▸ **Aim of the exercise**: The records below must be retyped exactly.

▸ **Records provided**:
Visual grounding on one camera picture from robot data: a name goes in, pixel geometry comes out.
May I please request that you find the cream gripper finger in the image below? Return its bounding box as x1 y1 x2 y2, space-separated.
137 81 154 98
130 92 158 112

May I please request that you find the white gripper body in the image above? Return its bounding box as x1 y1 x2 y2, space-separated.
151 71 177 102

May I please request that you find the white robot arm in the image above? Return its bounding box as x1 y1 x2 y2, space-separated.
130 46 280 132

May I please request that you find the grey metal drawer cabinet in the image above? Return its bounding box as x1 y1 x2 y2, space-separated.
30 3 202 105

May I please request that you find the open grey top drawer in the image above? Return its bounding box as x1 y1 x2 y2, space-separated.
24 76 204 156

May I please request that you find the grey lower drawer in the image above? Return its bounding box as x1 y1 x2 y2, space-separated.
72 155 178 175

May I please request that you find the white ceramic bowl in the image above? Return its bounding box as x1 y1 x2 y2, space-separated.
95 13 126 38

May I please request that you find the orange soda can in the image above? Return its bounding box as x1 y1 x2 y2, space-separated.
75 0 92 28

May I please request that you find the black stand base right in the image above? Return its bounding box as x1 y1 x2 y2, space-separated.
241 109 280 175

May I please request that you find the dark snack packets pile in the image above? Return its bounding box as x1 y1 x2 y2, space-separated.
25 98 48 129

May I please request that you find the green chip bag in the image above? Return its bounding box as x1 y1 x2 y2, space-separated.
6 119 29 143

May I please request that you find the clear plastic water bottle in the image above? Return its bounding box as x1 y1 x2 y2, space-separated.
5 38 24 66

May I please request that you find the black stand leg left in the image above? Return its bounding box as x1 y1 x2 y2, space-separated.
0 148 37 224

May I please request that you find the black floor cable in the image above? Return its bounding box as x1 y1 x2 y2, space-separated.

▸ **Solution to the problem**:
Visual grounding on one camera picture from robot data: a name goes in, pixel geometry comes out.
May I please request that you find the cream gripper finger in the image below? Return its bounding box as x1 y1 x2 y2, space-separated.
137 81 154 98
130 92 158 112

May I please request that you find the white gripper body in the image above? Return its bounding box as x1 y1 x2 y2, space-separated.
151 71 177 102

May I please request that you find the white robot arm in the image above? Return its bounding box as x1 y1 x2 y2, space-separated.
130 46 280 132

May I please request that you find the grey metal drawer cabinet in the image above? Return its bounding box as x1 y1 x2 y2, space-separated.
30 3 202 105

May I please request that you find the open grey top drawer in the image above? Return its bounding box as x1 y1 x2 y2, space-separated.
24 76 204 156

May I please request that you find the grey lower drawer in the image above? Return its bounding box as x1 y1 x2 y2, space-separated.
72 155 178 175

May I please request that you find the white ceramic bowl in the image above? Return its bounding box as x1 y1 x2 y2, space-separated.
95 13 126 38

May I please request that you find the orange soda can in the image above? Return its bounding box as x1 y1 x2 y2, space-separated.
75 0 92 28

May I please request that you find the black stand base right in the image above? Return its bounding box as x1 y1 x2 y2, space-separated.
241 109 280 175

May I please request that you find the dark snack packets pile in the image above? Return its bounding box as x1 y1 x2 y2, space-separated.
25 98 48 129

May I please request that you find the green chip bag in the image above? Return its bounding box as x1 y1 x2 y2, space-separated.
6 119 29 143

May I please request that you find the clear plastic water bottle in the image above? Return its bounding box as x1 y1 x2 y2, space-separated.
5 38 24 66

May I please request that you find the black stand leg left in the image above? Return its bounding box as x1 y1 x2 y2, space-separated.
0 148 37 224

May I please request that you find the black floor cable in the image above? Return its bounding box as x1 y1 x2 y2, space-separated.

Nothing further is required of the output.